MultipleTesting.FlatGrenander
— TypeFlat Grenander π₀ estimator
Estimates π₀ by finding the longest constant interval in the Grenander estimator.
Examples
julia> pvals = PValues([0.001, 0.002, 0.01, 0.03, 0.5]);
julia> estimate(pvals, FlatGrenander())
0.42553191489361697
References
Langaas, M., Lindqvist, B.H., and Ferkingstad, E. (2005). Estimating the proportion of true null hypotheses, with application to DNA microarray data. Journal of the Royal Statistical Society: Series B (Statistical Methodology) 67, 555–572.

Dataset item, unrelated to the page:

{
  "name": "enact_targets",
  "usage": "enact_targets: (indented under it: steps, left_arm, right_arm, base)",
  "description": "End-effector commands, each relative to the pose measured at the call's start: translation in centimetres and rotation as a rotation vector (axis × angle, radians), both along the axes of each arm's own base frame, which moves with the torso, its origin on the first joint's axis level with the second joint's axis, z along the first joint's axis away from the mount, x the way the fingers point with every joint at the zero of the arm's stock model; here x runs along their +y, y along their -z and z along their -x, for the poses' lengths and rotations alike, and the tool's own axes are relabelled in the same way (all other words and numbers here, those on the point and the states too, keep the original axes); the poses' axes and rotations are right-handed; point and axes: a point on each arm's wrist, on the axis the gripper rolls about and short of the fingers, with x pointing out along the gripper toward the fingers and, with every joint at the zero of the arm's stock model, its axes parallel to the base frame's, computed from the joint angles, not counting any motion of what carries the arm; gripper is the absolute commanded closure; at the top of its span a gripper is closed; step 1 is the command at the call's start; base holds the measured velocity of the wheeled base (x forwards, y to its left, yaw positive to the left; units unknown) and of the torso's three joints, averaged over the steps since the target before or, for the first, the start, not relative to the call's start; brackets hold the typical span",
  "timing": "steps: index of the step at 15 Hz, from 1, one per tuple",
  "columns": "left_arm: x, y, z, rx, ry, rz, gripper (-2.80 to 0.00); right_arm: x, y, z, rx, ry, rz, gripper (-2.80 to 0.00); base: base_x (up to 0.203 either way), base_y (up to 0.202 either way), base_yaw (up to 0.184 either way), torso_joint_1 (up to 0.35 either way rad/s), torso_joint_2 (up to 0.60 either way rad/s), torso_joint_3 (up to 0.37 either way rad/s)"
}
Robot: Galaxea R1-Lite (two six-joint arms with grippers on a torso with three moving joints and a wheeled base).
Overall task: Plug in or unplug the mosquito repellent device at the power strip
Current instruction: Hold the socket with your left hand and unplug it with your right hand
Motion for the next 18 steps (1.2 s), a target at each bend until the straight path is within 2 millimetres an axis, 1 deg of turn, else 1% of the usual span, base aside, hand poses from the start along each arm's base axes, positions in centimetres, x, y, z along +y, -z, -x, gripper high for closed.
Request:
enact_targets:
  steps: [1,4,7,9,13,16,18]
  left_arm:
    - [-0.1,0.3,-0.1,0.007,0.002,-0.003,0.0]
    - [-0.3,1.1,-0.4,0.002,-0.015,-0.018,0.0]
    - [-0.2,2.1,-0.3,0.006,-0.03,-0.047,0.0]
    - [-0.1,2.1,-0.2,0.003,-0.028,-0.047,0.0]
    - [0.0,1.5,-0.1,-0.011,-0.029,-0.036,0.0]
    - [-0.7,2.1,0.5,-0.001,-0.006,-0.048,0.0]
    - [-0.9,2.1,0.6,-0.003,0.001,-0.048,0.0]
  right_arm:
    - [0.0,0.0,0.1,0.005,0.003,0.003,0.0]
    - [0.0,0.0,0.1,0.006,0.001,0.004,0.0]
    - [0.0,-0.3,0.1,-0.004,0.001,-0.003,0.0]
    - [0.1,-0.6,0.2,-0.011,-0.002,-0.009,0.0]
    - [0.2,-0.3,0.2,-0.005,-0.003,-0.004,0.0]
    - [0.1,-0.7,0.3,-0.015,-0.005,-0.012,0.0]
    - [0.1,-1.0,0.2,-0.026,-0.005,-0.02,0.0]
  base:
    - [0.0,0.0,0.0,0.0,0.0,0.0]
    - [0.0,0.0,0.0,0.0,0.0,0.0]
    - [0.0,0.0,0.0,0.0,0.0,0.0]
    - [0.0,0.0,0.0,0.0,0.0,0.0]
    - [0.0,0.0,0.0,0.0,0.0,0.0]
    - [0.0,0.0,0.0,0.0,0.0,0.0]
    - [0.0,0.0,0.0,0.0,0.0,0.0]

MultipleTesting.ConvexDecreasing
— TypeConvex Decreasing π₀ estimator
Examples
julia> pvals = PValues([0.001, 0.002, 0.01, 0.03, 0.5]);
julia> estimate(pvals, ConvexDecreasing())
0.013007051336745304
References
Langaas, M., Lindqvist, B.H., and Ferkingstad, E. (2005). Estimating the proportion of true null hypotheses, with application to DNA microarray data. Journal of the Royal Statistical Society: Series B (Statistical Methodology) 67, 555–572.